I giorni di missione sono stati scanditi dalla recita del Rosario e della Supplica, dalla preghiera del “Buongiorno a Maria”, dalla novena d’impetrazione, dalle tante confessioni, dalla veglia mariana.
Sono stati coinvolgenti gli incontri della Madonna con i bambini e i ragazzi delle scuole, con gli operatori sociali e gli ospiti della Fondazione Città Solidale Onlus di Catanzaro, con i volontari dell’Unitalsi, con gli ammalati, con le mamme che avevano partorito da poco, con quindici sacerdoti della forania di Squillace.
Le celebrazioni Eucaristiche, nel corso delle giornate, sono state presiedute da Monsignor
Antonio Cantisani, Arcivescovo emerito di Catanzaro-Squillace; da Monsignor Raffaele Facciolo, Vicario generale dell’Arcidiocesi; da don Maurizio Aloise, Pro-Vicario Generale dell’Arcidiocesi.
La funzione religiosa di sabato 3 dicembre è stata animata dalla Milizia dell’Immacolata di Catanzaro e dalle Suore Carmelitane Messaggere dello “Spirito Santo del monastero “Vivarium” di Squillace.
Nella mattina di domenica 4 dicembre, il “pellegrinaggio” di Maria si è concluso con la Messa presieduta dall’Arcivescovo, Monsignor Vincenzo Bertolone. “Questa missione – ha affermato il Presule nella sua omelia – deve essere un motivo di conversione, per poterci accostare al Signore, attraverso Maria, come Lui vuole”.
(Autore: Marilena Teti)


"2016 La Regina di Pompei si reca a:
Cardito (NA)

15-18 Dicembre 2016 - Parrocchia: "Sacro Cuore Eucaristico" Parroco: Don Marco Miele

Cardito prega per la pace con Maria Santissima

Cardito è un comune dell’area metropolitana di Napoli, a qualche decina di chilometri da Pompei.

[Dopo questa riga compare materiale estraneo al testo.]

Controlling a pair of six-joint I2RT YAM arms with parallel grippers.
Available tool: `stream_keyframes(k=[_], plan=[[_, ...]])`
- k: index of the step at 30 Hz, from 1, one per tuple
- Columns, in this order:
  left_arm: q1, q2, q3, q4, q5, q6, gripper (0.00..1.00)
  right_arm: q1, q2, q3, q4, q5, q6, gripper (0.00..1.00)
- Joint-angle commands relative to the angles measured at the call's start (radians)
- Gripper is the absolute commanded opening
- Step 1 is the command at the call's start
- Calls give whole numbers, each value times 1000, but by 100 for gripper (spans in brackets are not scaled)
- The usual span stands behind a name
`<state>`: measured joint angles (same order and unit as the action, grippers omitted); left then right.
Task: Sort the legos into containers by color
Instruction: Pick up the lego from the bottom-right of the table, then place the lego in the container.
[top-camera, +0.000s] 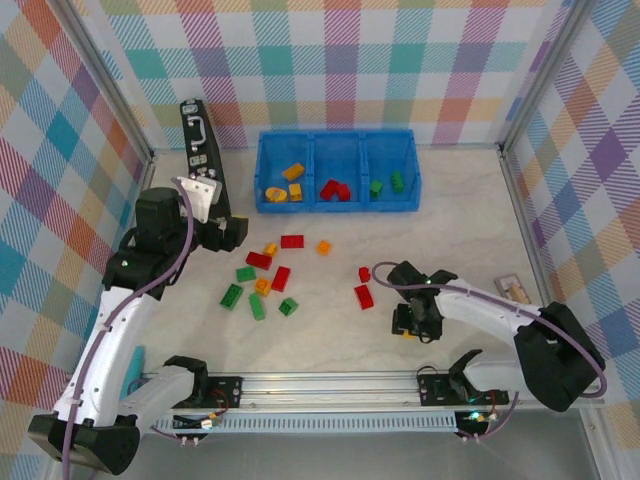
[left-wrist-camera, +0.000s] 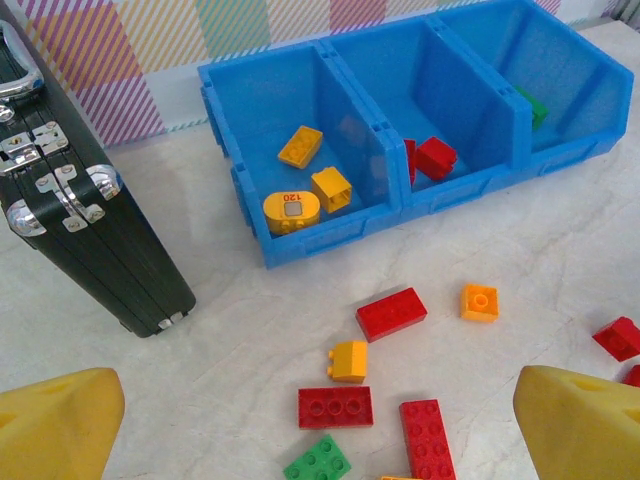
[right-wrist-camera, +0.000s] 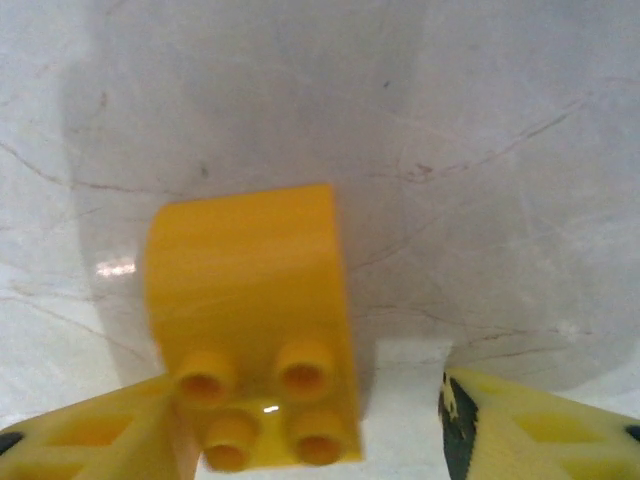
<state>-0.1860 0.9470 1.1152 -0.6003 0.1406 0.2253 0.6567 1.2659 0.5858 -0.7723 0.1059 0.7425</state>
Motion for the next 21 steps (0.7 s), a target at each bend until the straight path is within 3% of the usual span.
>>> stream_keyframes(k=[1,6,10,16,21], plan=[[14,-8,6,-9,3,-6,100,12,21,22,26,5,-5,50],[14,-5,6,-10,2,-6,100,12,33,41,21,13,-18,36],[14,-14,5,-13,2,-9,100,-11,43,123,60,-18,-89,32],[14,-38,3,-10,-2,-6,100,-57,169,500,71,35,-389,32],[14,-55,4,-13,-12,-1,100,-63,380,822,272,-10,-606,32]])
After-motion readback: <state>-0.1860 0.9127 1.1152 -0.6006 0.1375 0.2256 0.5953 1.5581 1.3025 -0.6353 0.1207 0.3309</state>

La popolazione è particolarmente devota alla Beata Vergine del Santo Rosario e i carditesi sono di casa nella Basilica, dove vengono pellegrini più volte in un anno. In questo comune, dalle origini antichissime ed oggi in continua crescita, dal 15 al 18 dicembre, la Madonna pellegrina ha visitato la parrocchia del Sacro Cuore Eucaristico, guidata dal parroco don Marco Miele.
Ad accogliere l’Icona in piazza Garibaldi, nel pomeriggio della prima giornata di quest’evento di grazia, era presente il sindaco Giuseppe Cirillo, che, come segno di devozione alla Vergine di un’intera cittadinanza, ha affidato a Maria a Maria le chiavi della città.

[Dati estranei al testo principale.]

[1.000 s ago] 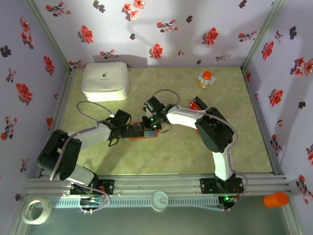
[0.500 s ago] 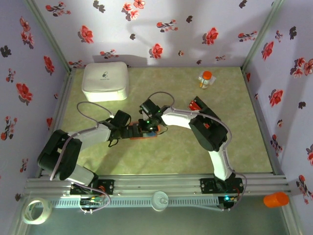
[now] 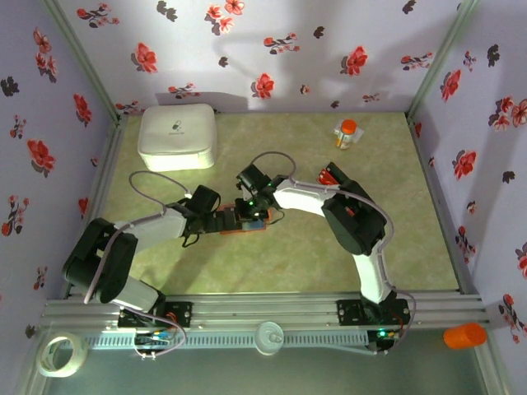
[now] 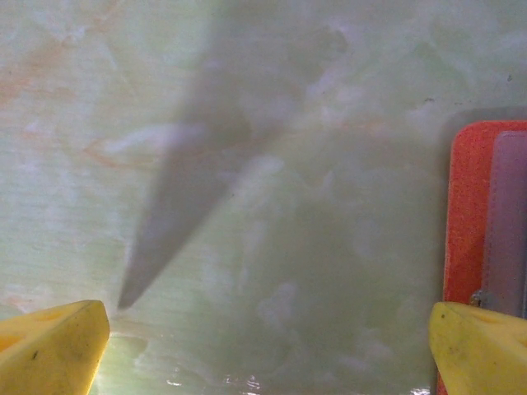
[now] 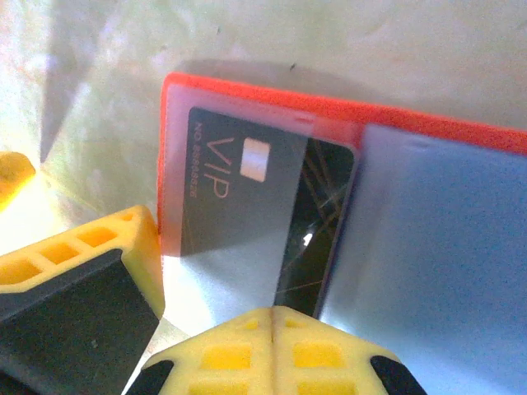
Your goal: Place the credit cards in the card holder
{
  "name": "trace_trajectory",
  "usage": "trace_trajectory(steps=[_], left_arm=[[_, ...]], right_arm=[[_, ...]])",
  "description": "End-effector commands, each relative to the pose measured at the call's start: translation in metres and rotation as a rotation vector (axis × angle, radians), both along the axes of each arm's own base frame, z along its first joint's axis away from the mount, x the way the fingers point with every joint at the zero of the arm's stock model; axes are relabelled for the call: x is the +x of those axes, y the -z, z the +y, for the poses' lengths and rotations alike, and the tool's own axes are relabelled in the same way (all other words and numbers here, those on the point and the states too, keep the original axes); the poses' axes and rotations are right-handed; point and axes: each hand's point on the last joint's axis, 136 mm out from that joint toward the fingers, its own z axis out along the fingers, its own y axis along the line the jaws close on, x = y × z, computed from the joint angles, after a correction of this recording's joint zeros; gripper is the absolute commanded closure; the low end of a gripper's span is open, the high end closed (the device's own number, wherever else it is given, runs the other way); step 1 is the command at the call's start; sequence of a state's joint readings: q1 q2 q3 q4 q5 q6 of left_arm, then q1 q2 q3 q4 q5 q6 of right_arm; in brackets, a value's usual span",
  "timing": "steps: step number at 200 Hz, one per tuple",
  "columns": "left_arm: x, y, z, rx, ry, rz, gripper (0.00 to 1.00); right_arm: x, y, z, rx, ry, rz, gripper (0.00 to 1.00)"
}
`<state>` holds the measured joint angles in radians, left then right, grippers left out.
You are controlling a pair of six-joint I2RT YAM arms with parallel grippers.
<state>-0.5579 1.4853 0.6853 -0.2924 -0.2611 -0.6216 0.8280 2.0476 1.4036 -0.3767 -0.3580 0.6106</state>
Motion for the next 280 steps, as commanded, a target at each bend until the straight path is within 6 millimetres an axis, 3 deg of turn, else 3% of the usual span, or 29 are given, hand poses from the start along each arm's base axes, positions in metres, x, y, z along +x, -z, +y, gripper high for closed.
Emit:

Nel corso dei quattro giorni, il Quadro venerato ha visitato gli ammalati e gli studenti delle scuole "Marco Polo" e "Don Bosco".

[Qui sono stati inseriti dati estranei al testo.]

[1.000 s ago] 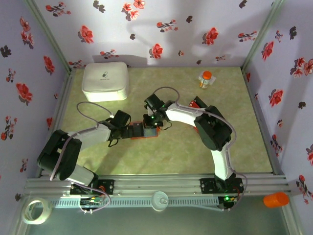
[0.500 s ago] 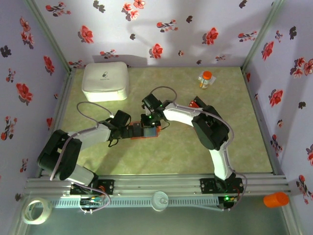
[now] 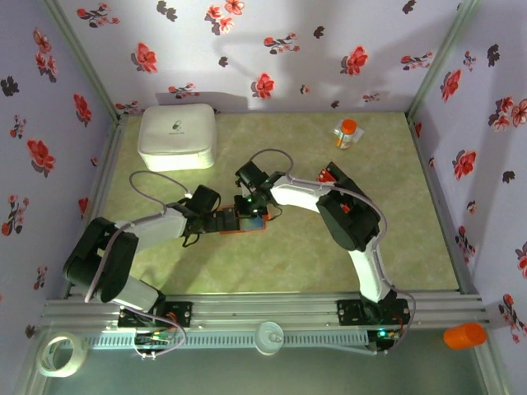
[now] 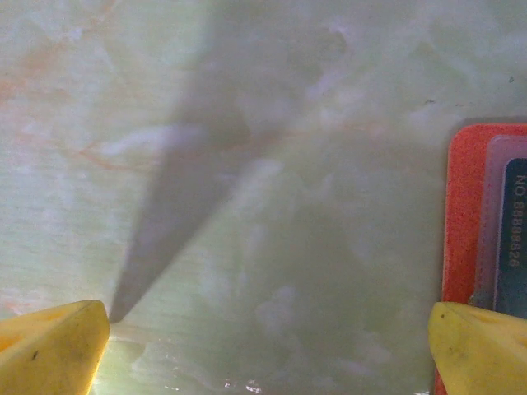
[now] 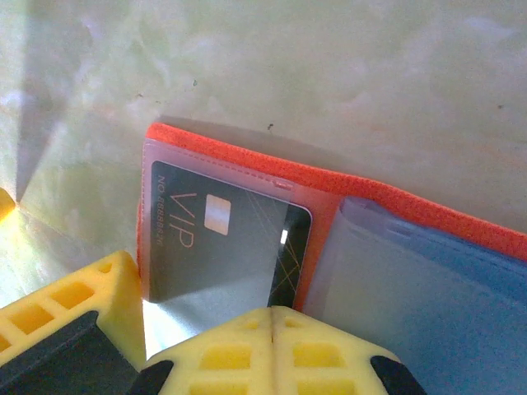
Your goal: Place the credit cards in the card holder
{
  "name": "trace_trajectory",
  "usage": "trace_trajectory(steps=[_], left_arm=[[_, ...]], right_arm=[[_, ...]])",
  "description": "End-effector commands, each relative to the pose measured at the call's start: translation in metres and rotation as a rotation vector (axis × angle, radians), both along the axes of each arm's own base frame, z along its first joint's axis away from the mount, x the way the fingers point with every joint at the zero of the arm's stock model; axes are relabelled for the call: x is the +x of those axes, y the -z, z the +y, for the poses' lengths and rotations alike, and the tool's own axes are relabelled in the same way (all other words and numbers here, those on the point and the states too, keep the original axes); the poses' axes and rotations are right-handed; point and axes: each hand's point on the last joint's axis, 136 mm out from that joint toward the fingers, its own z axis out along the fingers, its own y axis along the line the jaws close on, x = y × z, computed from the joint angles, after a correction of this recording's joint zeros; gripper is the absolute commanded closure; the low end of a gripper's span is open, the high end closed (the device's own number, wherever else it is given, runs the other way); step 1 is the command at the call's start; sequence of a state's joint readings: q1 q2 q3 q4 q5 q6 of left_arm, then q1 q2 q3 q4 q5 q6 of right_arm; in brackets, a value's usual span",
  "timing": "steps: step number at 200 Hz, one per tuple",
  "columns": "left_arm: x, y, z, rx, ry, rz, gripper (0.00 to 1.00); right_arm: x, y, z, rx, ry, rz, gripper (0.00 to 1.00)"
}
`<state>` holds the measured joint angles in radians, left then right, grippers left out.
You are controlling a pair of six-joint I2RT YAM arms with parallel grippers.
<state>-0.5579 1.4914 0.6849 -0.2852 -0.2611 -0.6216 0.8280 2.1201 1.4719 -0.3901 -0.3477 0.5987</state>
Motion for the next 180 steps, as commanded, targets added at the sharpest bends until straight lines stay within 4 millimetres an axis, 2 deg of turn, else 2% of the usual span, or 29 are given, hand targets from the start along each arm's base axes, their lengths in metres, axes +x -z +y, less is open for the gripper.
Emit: trace_trajectory(steps=[1,76,140,180], left_arm=[[0.003,-0.003,0.000,-0.010,-0.012,-0.002,0.00],[0.020,-0.044,0.008,-0.064,-0.053,-0.078,0.00],[0.020,-0.049,0.008,-0.080,-0.058,-0.080,0.00],[0.019,-0.048,0.004,-0.101,-0.055,-0.074,0.00]], right_arm=[[-0.006,0.008,0.006,-0.003,-0.001,0.031,0.98],[-0.006,0.004,0.007,0.007,0.003,0.028,0.97],[-0.002,-0.008,0.008,0.029,0.005,0.009,0.92],[0.004,-0.027,0.004,0.054,0.015,-0.019,0.82]])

Alla sua presenza, si è pregato in modo speciale per le famiglie e per la concordia tra tutti i popoli. Nella tarda serata di sabato 17, inoltre, la comunità ha atteso la "Luce della pace di Betlemme", una vampa accesa alla lampada che arde nella grotta della Basilica della Natività.
È un’iniziativa simbolica di grande forza comunicativa che, ideata in Austria nel 1986, ha raggiunto numerose città del mondo, grazie all’impegno degli scouts cattolici. Alla presenza di
quella fiamma, i fedeli di Cardito hanno recitato il Santo Rosario per la pace universale. La visita della Madonna è un fatto che riesce a cambiare il cuore e la vita di chi è docile alla voce di Dio, che giunge all’uomo attraverso la mediazione di sua Madre.
Ma il centro della fede è sempre nell’Eucarestia, nel vino e nel pane che diventano corpo e sangue di Cristo.
Nel comune napoletano, il 15, giorno dell’arrivo, ha presieduto l’Arcivescovo di Pompei, Monsignor Tommaso Caputo; il 16, il delegato per la Missione Mariana, Monsignor Francesco Paolo Soprano; il 17, l’Arcivescovo emerito di Benevento, Monsignor Andrea Mugione, il 18.
Il Vescovo di Aversa, Monsignor Angelo Spinillo.